A l’heure où les députés français s’apprêtent à valider la loi sur le droit d’auteur et droits voisins dans la société de l’information (DADVSI) en procédure d’urgence à travers un vote solennel, une étude canadienne sur la consommation de musique et de radio remet en question nombre de points de mécontentement soulevés par l’industrie du disque à l’égard des téléchargements illégaux en peer to peer (P2P). Réalisée par sondage téléphonique entre le 17 et 22 février 2006 auprès de 1 229 personnes âgées de 13 ans et plus, l’étude de 144 pages (téléchargeable à partir de cette page) a été réalisée par le cabinet Pollara pour le compte de la Canadian Recording Industry Association (CRIA) dans le cadre de l’analyse du marché par le Conseil de la radiodiffusion et des télécommunications canadiennes (CRTC), l’équivalent du CSA en France. Une étude a priori pour le moins impartiale.
Il ressort ainsi que « seulement » 10% des mélomanes justifient leur baisse d’achat de musique par l’usage du téléchargement illégal. Le prix (16 % des sondés), le manque d’intérêt de l’offre du moment (14 %) ou de temps (13 %), sans oublier ceux qui n’achètent jamais de musique (7 %) ou se contentent de la radio (7 %), constituent les principaux arguments avancés pour expliquer la baisse des ventes de disques. Le P2P n’apparaît donc pas comme le principal facteur de concurrence à la vente de musique, même si son impact commercial ne peut être négligé.
Un tiers des fichiers du disque dur piratés
D’ailleurs, les plus jeunes, souvent montrés comme les plus fervents utilisateurs de réseaux P2P, sont les plus gros consommateurs de musique sur des supports physiques. En moyenne, les 13-17 ans ont acheté environ 11,6 CD et DVD au cours des six derniers mois précédents le sondage. Les 18-24 ans les talonnent avec 10,9 CD/DVD acquis. Au-delà de 25 ans, les achats moyens de supports musicaux tombent à moins de 10 pour la même période (voire 6,1 pour les 45-54 ans). Pour les tranches d’âges supérieures, la consommation de musique physique se réduit à moins de 5 disques au cours des six derniers mois.

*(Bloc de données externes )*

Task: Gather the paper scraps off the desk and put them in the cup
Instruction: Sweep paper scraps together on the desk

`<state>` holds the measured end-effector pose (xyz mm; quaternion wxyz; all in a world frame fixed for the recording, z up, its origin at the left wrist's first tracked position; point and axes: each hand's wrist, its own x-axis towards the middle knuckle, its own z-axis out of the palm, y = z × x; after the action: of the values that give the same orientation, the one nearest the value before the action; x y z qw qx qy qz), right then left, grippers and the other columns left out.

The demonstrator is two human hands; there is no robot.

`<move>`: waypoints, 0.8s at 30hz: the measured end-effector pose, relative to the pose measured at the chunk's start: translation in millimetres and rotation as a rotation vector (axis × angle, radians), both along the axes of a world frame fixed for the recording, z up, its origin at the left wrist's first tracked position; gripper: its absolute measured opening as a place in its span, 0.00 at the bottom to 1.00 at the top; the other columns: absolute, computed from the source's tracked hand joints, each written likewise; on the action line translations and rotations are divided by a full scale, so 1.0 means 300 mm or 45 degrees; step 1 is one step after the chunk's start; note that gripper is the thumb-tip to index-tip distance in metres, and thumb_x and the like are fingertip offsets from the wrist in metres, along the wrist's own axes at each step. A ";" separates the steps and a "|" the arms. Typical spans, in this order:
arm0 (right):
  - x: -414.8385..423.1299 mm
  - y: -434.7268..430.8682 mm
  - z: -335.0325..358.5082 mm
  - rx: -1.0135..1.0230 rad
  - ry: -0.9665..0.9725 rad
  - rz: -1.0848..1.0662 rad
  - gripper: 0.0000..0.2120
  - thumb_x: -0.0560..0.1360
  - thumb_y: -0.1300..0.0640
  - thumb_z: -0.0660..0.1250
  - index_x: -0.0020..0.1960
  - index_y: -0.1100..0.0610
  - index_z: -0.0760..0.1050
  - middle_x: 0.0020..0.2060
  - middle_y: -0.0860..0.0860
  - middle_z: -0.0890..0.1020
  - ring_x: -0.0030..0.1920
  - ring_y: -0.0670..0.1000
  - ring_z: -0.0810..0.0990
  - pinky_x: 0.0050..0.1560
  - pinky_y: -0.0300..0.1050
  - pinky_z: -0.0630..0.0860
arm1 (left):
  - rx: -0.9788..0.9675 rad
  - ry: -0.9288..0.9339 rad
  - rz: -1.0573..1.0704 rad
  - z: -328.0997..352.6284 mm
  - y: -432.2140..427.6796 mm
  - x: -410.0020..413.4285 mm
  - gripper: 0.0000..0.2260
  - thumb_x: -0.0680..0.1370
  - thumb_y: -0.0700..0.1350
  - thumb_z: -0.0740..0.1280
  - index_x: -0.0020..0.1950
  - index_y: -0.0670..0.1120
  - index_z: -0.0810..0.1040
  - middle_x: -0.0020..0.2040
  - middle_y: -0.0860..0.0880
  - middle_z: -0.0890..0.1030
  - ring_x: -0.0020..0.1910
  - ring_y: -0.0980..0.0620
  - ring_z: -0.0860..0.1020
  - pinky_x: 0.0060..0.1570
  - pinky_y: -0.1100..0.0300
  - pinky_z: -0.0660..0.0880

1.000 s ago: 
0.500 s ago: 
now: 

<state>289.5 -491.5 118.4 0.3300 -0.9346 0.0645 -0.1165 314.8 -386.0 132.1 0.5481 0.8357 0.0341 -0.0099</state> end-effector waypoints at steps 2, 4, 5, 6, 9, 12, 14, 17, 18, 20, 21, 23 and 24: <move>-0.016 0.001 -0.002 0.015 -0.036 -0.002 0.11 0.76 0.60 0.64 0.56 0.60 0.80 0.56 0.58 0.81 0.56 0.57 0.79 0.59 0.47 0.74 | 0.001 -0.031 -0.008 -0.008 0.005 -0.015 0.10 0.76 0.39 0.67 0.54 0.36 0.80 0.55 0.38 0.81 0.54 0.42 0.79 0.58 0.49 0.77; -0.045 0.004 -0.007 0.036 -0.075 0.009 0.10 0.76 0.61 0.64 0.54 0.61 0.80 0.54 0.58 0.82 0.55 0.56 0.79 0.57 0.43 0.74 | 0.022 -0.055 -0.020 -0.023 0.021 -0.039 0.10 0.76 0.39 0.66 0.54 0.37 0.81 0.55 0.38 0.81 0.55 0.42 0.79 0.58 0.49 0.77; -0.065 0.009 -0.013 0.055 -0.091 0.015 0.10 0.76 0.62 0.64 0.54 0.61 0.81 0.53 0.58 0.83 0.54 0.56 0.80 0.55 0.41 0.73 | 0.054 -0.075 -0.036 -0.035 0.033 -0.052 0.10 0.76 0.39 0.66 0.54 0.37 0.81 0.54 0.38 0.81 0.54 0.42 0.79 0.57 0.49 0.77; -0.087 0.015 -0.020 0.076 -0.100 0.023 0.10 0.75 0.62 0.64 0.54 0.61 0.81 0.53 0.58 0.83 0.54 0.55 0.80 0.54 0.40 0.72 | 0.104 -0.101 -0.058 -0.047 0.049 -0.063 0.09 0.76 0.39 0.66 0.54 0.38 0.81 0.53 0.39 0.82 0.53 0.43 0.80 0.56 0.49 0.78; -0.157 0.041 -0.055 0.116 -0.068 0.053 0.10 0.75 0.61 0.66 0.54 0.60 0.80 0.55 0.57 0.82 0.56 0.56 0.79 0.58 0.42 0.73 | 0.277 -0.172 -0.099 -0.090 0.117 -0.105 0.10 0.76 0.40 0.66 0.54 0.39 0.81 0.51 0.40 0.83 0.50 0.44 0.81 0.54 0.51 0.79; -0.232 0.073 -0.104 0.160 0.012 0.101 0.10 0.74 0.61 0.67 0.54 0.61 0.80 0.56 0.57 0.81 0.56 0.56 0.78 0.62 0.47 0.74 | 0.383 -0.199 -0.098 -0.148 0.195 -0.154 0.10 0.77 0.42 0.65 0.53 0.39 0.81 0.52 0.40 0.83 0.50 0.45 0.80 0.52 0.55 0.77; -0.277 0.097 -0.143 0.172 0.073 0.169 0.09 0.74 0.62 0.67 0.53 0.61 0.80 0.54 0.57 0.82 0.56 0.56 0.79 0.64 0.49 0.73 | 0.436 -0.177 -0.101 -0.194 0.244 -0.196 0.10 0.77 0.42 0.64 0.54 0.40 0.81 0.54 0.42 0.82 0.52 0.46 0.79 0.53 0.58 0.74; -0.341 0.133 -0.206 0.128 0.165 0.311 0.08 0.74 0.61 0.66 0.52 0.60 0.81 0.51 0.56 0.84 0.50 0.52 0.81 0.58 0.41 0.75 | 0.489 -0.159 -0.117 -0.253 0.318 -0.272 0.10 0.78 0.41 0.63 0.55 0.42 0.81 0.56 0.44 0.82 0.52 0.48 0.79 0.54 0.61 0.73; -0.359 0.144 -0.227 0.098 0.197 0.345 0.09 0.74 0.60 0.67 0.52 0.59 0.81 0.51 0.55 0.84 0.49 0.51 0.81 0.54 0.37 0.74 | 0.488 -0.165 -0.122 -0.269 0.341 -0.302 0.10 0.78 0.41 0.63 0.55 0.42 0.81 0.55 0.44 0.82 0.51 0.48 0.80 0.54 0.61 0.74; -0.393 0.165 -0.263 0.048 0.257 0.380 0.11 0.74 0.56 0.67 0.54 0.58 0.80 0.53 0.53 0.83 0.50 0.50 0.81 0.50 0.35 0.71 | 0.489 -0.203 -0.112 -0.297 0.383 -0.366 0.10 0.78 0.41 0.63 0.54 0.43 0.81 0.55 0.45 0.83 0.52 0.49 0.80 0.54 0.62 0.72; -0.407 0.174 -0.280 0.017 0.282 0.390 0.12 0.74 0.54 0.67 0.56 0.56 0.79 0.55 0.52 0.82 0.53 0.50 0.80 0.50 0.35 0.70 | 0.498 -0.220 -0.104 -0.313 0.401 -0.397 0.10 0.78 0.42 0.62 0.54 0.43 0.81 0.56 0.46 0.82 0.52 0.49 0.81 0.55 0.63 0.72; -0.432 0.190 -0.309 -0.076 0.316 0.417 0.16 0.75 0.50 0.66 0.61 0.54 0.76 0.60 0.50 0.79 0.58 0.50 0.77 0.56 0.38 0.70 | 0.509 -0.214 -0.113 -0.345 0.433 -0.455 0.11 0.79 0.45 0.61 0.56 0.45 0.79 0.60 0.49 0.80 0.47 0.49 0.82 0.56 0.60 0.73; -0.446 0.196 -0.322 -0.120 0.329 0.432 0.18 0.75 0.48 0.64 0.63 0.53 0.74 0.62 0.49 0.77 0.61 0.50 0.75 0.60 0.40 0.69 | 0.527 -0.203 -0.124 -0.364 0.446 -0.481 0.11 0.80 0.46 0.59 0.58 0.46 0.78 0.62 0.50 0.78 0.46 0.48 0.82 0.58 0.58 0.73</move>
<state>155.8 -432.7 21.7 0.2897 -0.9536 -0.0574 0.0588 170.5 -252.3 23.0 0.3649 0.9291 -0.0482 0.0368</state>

Autre point à controverse : l’origine des contenus musicaux sur le disque dur de l’utilisateur. Selon l’étude, la plus grande part, soit 36,4 % des fichiers musicaux, ont été copiés à partir des CD audio détenus par l’utilisateur de l’ordinateur. Contre 32,6 % qui proviennent de téléchargements illégaux. Ensuite, 20,1 % des titres disponibles dans le PC ont été achetés en ligne, 8,8 % sont issus de musique partagée avec des amis, 5,6 % ont été téléchargés à partir des sites des artistes et moins de 3 % proviennent d’autres sources. La musique piratée se limiterait donc à un tiers des MP3 (ou autres) qui encombrent les disques durs.
Plus intéressant, le téléchargement illégal favoriserait la consommation légale de musique au bout du compte. Seuls 25 % des sondés avouent ne jamais acheter la musique qu’ils ont acquis sans rien débourser. Autrement dit, 75 % de ceux qui exploitent les réseaux P2P ont déjà acheté des oeuvres acquises initialement sans autorisation, dont 21 % l’aurait fait plus de dix fois.
500 fichiers en moyenne
En moyenne, un PC compte 500 fichiers musicaux. Une majorité d’utilisateurs (39 %) en déclarent entre 101 et 1 000, 5 % plus de 1 000, 28 % entre 50 et 100 et 24 % moins de 50. A noter que la tranche la plus élevée (722 fichiers en moyenne) se situe chez les 25-34 ans (549 chez les 13-24 ans). Enfin, « seulement » 36 % des sondés avouent s’adonner au téléchargement illégal.
Loin d’amoindrir l’usage du P2P, l’étude relativise son usage sur l’économie du disque. Notamment en mettant en avant les liens entre téléchargement illégal et consommation. La CRIA n’en continue pas moins de faire porter sur le dos des réseaux P2P la baisse des ventes de disques dans son intégralité.
Dans un communiqué du 2 mars, antérieur donc à la publication de l’étude le 15 mars, la CRIA annonçait une baisse du chiffre d’affaires de l’industrie musicale de 4 % en 2005 par rapport à 2004. Et appelait à « moderniser » la législation contre le téléchargement illégal à l’image des Etats-Unis ou, plus récemment, de la France. « L’existence d’un marché numérique vivifiant ne sera pas possible avant que notre environnement législatif encourage les gens à acheter de la musique plutôt que d’accepter son vol sur le Web », a déclaré Graham Henderson, le président de la CRIA. La récente étude lui fera-t-elle changer d’avis?